→ HOW TO COMPLETE THIS TASK
Which of the lines in the records below hold the string "step"? Copy every one of them.

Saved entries
══════════════════════════════

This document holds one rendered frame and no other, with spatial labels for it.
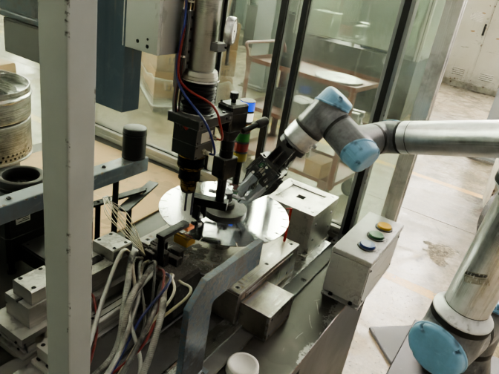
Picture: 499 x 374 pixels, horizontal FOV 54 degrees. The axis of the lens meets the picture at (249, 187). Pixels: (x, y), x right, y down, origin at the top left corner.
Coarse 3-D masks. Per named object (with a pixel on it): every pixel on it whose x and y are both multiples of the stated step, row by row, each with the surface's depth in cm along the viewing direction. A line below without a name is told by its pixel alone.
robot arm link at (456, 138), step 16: (384, 128) 111; (400, 128) 109; (416, 128) 107; (432, 128) 104; (448, 128) 101; (464, 128) 99; (480, 128) 96; (496, 128) 94; (400, 144) 109; (416, 144) 107; (432, 144) 104; (448, 144) 101; (464, 144) 99; (480, 144) 96; (496, 144) 94
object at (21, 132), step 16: (0, 80) 149; (16, 80) 151; (0, 96) 130; (16, 96) 135; (0, 112) 132; (16, 112) 136; (0, 128) 134; (16, 128) 138; (0, 144) 136; (16, 144) 140; (0, 160) 137; (16, 160) 142
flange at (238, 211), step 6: (228, 204) 123; (234, 204) 124; (240, 204) 127; (210, 210) 122; (216, 210) 122; (228, 210) 123; (234, 210) 123; (240, 210) 124; (246, 210) 125; (210, 216) 121; (216, 216) 120; (222, 216) 120; (228, 216) 121; (234, 216) 121; (240, 216) 122
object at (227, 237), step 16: (176, 192) 130; (208, 192) 133; (160, 208) 121; (176, 208) 122; (256, 208) 129; (272, 208) 130; (192, 224) 116; (208, 224) 118; (224, 224) 119; (240, 224) 120; (256, 224) 121; (272, 224) 122; (208, 240) 111; (224, 240) 112; (240, 240) 113; (272, 240) 116

══════════════════════════════

→ RESULT OF THIS EXERCISE
Coarse 3-D masks. Per named object (with a pixel on it): every pixel on it whose x and y are both multiples of the stated step, row by row, each with the surface's depth in cm along the viewing direction. A line below without a name is told by its pixel alone.
robot arm link at (456, 138), step 16: (384, 128) 111; (400, 128) 109; (416, 128) 107; (432, 128) 104; (448, 128) 101; (464, 128) 99; (480, 128) 96; (496, 128) 94; (400, 144) 109; (416, 144) 107; (432, 144) 104; (448, 144) 101; (464, 144) 99; (480, 144) 96; (496, 144) 94
object at (21, 132), step 16: (0, 80) 149; (16, 80) 151; (0, 96) 130; (16, 96) 135; (0, 112) 132; (16, 112) 136; (0, 128) 134; (16, 128) 138; (0, 144) 136; (16, 144) 140; (0, 160) 137; (16, 160) 142
flange at (238, 211), step 6: (228, 204) 123; (234, 204) 124; (240, 204) 127; (210, 210) 122; (216, 210) 122; (228, 210) 123; (234, 210) 123; (240, 210) 124; (246, 210) 125; (210, 216) 121; (216, 216) 120; (222, 216) 120; (228, 216) 121; (234, 216) 121; (240, 216) 122
object at (227, 237), step 16: (176, 192) 130; (208, 192) 133; (160, 208) 121; (176, 208) 122; (256, 208) 129; (272, 208) 130; (192, 224) 116; (208, 224) 118; (224, 224) 119; (240, 224) 120; (256, 224) 121; (272, 224) 122; (208, 240) 111; (224, 240) 112; (240, 240) 113; (272, 240) 116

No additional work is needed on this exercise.